== Segment start ==

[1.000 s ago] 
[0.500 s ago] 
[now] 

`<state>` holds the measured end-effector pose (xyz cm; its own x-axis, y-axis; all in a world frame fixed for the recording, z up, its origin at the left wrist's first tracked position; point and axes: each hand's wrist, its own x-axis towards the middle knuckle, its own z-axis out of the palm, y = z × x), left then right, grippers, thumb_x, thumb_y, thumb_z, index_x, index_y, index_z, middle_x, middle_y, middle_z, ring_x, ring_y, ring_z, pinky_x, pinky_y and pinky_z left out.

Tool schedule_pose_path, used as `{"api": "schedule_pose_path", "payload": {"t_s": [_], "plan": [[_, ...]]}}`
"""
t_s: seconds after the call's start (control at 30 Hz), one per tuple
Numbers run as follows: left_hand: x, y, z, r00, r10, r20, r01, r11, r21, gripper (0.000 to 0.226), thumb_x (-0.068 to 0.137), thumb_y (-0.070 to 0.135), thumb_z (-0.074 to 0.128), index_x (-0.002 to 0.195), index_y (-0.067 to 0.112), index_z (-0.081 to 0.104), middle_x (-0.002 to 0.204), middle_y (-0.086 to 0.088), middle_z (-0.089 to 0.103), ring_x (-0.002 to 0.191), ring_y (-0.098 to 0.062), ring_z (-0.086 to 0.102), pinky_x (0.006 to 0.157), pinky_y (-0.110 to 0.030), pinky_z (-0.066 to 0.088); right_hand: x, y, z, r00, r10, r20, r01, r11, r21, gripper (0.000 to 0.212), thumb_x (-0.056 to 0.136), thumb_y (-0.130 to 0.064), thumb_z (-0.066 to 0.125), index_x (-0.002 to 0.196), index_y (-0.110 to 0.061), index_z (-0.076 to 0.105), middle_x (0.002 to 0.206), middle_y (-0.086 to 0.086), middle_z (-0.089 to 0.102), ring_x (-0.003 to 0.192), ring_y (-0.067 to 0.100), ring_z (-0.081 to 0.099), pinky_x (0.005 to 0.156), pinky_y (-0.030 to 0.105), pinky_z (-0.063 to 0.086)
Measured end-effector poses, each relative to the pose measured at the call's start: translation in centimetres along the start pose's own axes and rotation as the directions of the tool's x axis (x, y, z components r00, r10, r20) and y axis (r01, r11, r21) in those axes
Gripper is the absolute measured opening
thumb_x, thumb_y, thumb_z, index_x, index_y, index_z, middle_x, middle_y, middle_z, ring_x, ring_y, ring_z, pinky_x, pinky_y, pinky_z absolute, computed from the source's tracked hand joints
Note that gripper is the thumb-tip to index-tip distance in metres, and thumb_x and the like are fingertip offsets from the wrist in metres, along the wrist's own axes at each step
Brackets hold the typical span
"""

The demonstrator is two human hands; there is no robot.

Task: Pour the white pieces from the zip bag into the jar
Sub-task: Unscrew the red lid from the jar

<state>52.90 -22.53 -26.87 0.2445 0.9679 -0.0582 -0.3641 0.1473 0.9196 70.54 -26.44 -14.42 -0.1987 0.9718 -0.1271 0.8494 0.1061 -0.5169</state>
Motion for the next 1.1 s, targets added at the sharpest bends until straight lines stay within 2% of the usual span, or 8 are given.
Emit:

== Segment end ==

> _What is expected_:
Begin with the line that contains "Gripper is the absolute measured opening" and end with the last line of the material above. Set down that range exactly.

> _Response to this task_:
Gripper is the absolute measured opening
thumb_x, thumb_y, thumb_z, index_x, index_y, index_z, middle_x, middle_y, middle_z, ring_x, ring_y, ring_z, pinky_x, pinky_y, pinky_z absolute, computed from the source's tracked hand joints
Note that gripper is the thumb-tip to index-tip distance in metres, and thumb_x and the like are fingertip offsets from the wrist in metres, along the wrist's own axes at each step
Brackets hold the typical span
"""

The demonstrator is two human hands; there is no robot.

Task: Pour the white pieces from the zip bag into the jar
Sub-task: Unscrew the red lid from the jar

<state>52.90 -22.53 -26.87 0.2445 0.9679 -0.0582 -0.3641 0.1473 0.9196 70.54 -26.44 -14.42 -0.1987 0.9718 -0.1271 0.8494 0.1061 -0.5169</state>
Motion for the next 1.1 s, targets added at the sharpest bends until straight lines stay within 2% of the usual span, or 8 are given.
Emit:

The exercise output is complete.